Your reply should consist solely of the lines from the start of the material below through the line containing "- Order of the", reproduced exactly.

[Start of Attachment]

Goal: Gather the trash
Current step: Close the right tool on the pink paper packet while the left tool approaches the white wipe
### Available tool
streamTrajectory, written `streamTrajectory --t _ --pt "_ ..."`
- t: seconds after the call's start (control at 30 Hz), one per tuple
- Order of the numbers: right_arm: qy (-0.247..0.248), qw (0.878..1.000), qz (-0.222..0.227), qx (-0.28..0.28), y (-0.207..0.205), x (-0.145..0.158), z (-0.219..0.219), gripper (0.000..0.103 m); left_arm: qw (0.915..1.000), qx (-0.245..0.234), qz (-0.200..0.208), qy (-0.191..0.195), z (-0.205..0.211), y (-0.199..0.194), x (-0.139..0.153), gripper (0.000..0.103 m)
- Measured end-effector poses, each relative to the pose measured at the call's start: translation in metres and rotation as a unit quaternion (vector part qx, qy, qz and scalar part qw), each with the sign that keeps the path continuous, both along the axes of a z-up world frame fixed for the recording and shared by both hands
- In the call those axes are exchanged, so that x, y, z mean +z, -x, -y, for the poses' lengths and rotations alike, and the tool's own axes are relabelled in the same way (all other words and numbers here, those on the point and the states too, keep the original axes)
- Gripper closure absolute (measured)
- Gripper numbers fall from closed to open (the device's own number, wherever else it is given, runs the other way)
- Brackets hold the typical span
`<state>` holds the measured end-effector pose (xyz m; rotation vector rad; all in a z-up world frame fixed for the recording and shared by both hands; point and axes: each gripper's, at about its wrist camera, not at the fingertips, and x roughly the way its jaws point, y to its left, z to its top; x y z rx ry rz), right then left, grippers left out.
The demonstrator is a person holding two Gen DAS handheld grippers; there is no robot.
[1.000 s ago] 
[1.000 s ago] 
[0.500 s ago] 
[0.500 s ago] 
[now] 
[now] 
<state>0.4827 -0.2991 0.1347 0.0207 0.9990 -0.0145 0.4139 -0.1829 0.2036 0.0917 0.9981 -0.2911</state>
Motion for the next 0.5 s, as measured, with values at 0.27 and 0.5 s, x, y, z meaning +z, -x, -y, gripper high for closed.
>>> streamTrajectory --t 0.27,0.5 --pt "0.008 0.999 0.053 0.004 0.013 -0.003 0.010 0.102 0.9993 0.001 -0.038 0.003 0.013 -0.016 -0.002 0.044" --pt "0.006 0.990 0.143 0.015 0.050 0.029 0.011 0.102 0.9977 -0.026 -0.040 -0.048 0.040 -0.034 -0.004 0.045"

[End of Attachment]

Output:
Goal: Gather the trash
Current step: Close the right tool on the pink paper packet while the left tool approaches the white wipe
### Available tool
streamTrajectory, written `streamTrajectory --t _ --pt "_ ..."`
- t: seconds after the call's start (control at 30 Hz), one per tuple
- Order of the numbers: right_arm: qy (-0.247..0.248), qw (0.878..1.000), qz (-0.222..0.227), qx (-0.28..0.28), y (-0.207..0.205), x (-0.145..0.158), z (-0.219..0.219), gripper (0.000..0.103 m); left_arm: qw (0.915..1.000), qx (-0.245..0.234), qz (-0.200..0.208), qy (-0.191..0.195), z (-0.205..0.211), y (-0.199..0.194), x (-0.139..0.153), gripper (0.000..0.103 m)

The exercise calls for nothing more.